In their Fidelio last September, Garsington Opera showed their ability to navigate Covid constraints to produce an outstanding artistic result. Last night, in their revival of Michael Boyd’s 2016 production of Eugene Onegin, they showed that same ability with a fully staged production, providing a wonderful evening of opera – although not without imperfections.
During lockdown, the Garsington pit has been expanded to the point where it can accommodate a socially distanced orchestra of 45. The Philharmonia Orchestra – 24 strings, 19 winds, timpani and harp – gave us an outstanding rendering Tchaikovsky’s score. The music is the ultimate fusion of Romantic sweep and Classical symmetry, with strong themes continually recurring in different instrumental voices. Under the baton of Garsington’s music director Douglas Boyd, every one of those voices rang clearly and distinctly at just the right level of separation from the others, with a distinctive lilt that was always thrilling and never overblown.
The measures for enabling the chorus and dancers to rehearse in Covid-safe conditions have been just as complex a project and we have to tip our hats to chorus master Jonathon Cole-Swinard. The quality and precision of the chorus was top class and when the peasants bounded on stage to pay their respects to the Larina family, the sheer exuberance of their singing nearly blew the roof off.

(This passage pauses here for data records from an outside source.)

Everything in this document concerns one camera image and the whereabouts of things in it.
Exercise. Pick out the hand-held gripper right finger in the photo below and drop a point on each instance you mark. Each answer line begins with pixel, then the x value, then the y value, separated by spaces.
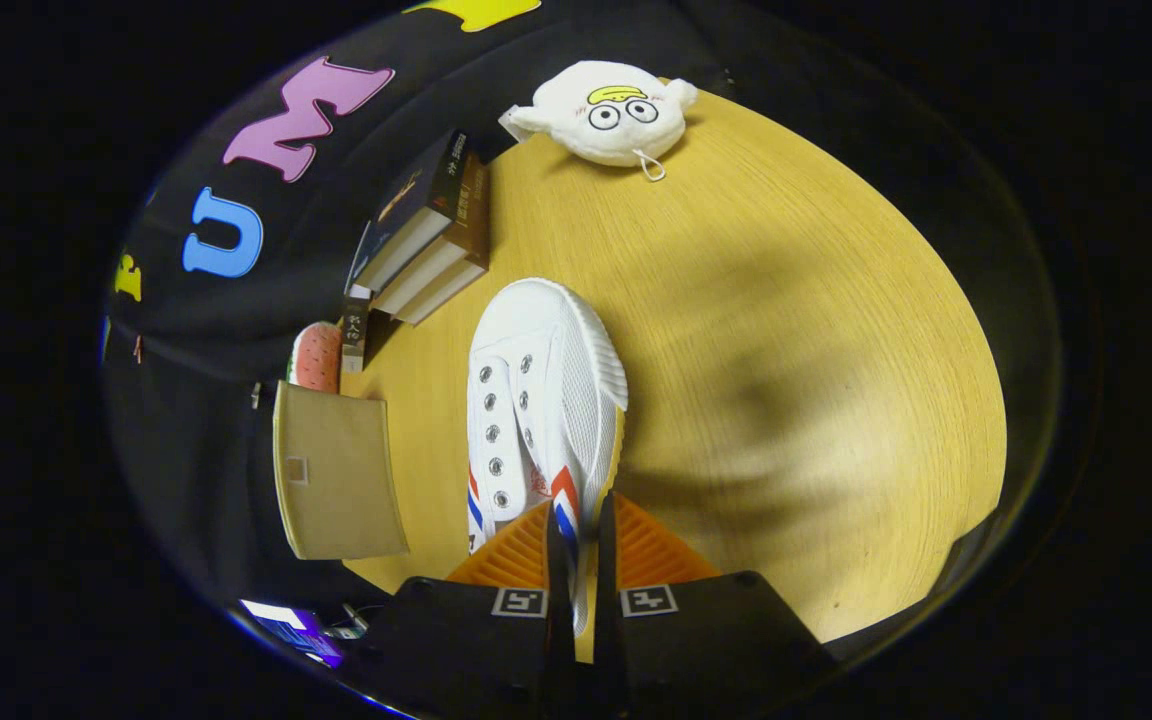
pixel 606 600

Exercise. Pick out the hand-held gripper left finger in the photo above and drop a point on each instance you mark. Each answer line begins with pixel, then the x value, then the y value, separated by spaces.
pixel 558 600

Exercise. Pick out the white canvas shoe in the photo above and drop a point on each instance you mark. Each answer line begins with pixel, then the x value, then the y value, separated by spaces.
pixel 556 390

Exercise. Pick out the beige fabric storage box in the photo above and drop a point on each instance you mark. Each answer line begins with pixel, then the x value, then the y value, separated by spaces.
pixel 341 480

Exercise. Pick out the brown book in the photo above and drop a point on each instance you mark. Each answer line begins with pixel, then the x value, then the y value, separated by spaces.
pixel 446 295
pixel 471 215

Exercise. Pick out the white book with portrait cover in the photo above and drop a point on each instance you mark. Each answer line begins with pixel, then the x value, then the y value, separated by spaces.
pixel 354 335

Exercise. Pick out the watermelon slice plush toy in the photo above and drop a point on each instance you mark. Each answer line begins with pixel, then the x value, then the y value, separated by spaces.
pixel 318 360

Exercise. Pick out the black backdrop cloth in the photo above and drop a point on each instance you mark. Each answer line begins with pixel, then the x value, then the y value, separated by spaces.
pixel 196 460

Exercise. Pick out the black hardcover book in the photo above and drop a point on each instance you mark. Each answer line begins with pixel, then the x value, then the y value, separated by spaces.
pixel 411 200

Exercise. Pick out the white plush toy with face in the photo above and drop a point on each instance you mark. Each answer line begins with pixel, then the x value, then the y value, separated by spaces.
pixel 611 115

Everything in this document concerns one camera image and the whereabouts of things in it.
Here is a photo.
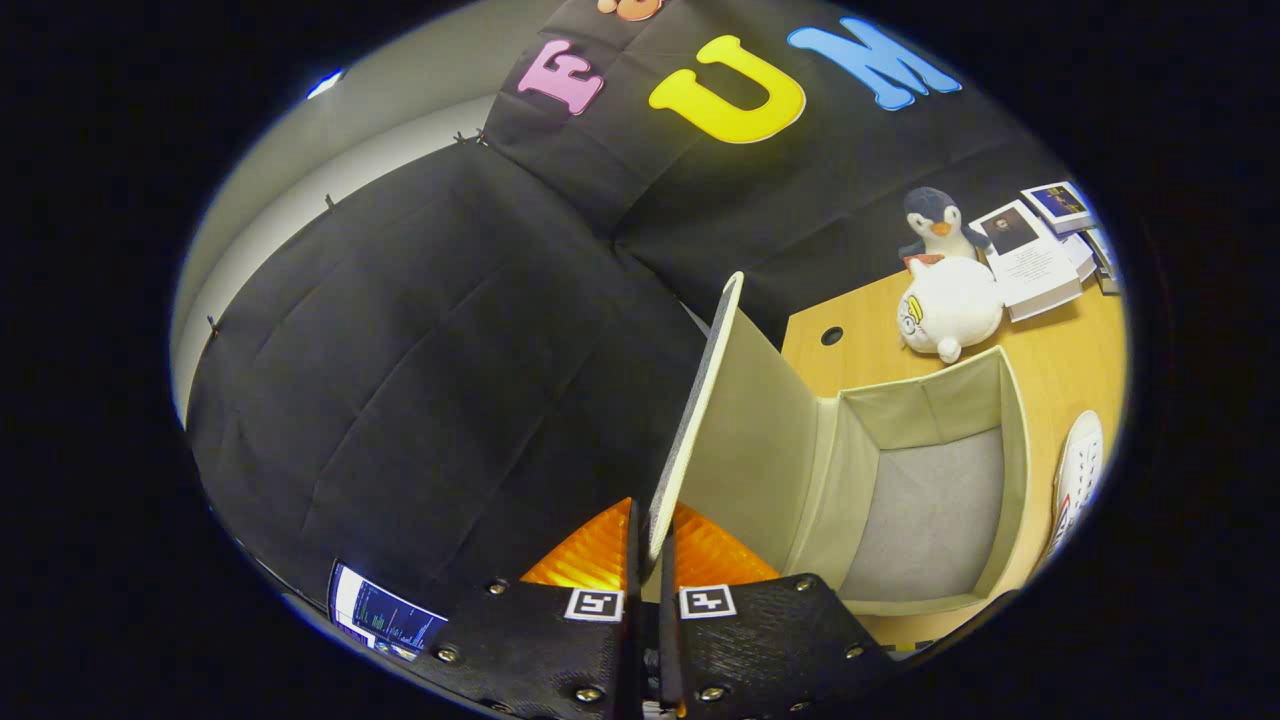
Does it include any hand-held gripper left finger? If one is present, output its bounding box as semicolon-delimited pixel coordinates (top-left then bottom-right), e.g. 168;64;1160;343
410;497;646;720

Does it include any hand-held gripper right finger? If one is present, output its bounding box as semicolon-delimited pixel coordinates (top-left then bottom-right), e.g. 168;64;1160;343
655;500;901;720

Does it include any beige fabric storage box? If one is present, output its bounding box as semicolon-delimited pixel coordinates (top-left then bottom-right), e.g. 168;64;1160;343
645;270;1033;619

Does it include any white canvas shoe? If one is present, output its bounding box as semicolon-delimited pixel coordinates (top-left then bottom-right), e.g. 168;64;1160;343
1045;410;1106;561

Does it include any black backdrop cloth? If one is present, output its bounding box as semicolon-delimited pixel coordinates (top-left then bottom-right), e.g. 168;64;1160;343
185;0;1091;613

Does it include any round white plush toy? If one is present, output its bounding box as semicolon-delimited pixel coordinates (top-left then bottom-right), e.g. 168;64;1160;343
897;256;1006;364

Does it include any grey white penguin plush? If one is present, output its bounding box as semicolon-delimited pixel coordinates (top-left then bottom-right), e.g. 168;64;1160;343
897;186;993;267

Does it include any white book with portrait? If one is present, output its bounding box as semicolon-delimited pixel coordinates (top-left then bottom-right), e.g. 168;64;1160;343
968;198;1084;323

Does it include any plain white book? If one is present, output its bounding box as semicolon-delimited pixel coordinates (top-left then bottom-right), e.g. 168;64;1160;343
1060;232;1099;284

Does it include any book with blue picture cover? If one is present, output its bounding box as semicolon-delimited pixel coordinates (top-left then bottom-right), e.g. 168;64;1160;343
1020;180;1098;236

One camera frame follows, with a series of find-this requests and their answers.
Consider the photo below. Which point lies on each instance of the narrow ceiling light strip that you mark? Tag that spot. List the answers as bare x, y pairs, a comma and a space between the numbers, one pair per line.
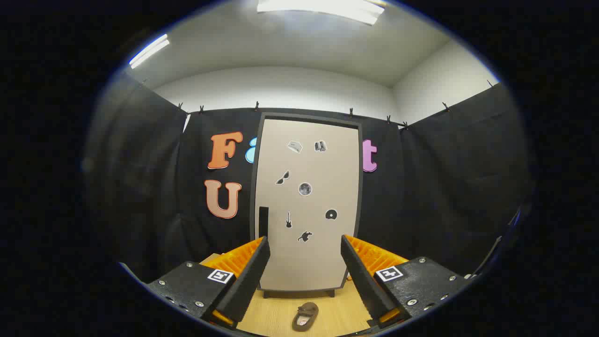
149, 50

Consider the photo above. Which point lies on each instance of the brown fuzzy shoe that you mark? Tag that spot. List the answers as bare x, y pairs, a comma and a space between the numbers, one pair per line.
305, 311

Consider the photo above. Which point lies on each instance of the dark grey shoe cabinet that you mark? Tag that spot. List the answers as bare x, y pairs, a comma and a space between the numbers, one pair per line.
304, 117

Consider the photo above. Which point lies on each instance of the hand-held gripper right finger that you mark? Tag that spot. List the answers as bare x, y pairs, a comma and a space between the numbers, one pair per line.
362, 281

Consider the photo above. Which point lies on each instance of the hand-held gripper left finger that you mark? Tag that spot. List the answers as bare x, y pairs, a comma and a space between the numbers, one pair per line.
250, 281

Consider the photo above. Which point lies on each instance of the wide ceiling light panel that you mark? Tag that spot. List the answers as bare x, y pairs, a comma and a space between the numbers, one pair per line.
323, 7

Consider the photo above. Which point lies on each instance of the beige shoe cabinet door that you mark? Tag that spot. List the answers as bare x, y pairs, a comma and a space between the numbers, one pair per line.
318, 262

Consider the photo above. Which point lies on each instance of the black backdrop cloth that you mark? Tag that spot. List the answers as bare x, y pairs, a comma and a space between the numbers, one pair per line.
444, 187

Our two female leads, Natalia Tanasii as Tatyana and Fleur Barron as Olga, were both young singers who are going places. Barron was incredibly watchable, perfectly incarnating Olga’s irrepressible nature as the life and soul of any party, and particularly impressed with the strength and quality of her low register. Tanasii has a remarkable timbre, with all the warmth and smoothness you might wish for; she also has pin-sharp intonation and the right ear for how to phrase Tchaikovsky’s flowing lines. But there are things to learn. The Letter Scene requires Tatyana to gradually work herself up to a frenzy; it’s a long scene and Tanasii started it at full throttle, leaving herself nowhere to go to maintain interest, so the scene which had started so thrillingly began to drag by the end. Tanasii’s downbeat stage presence was appropriate to the young country girl of Acts 1 and 2, but Act 3 requires a transformation into a proud society lady and she was unable to make the shifts in body language needed to make us believe in that transformation (and wasn’t helped, I fear, by her Act 3 costume).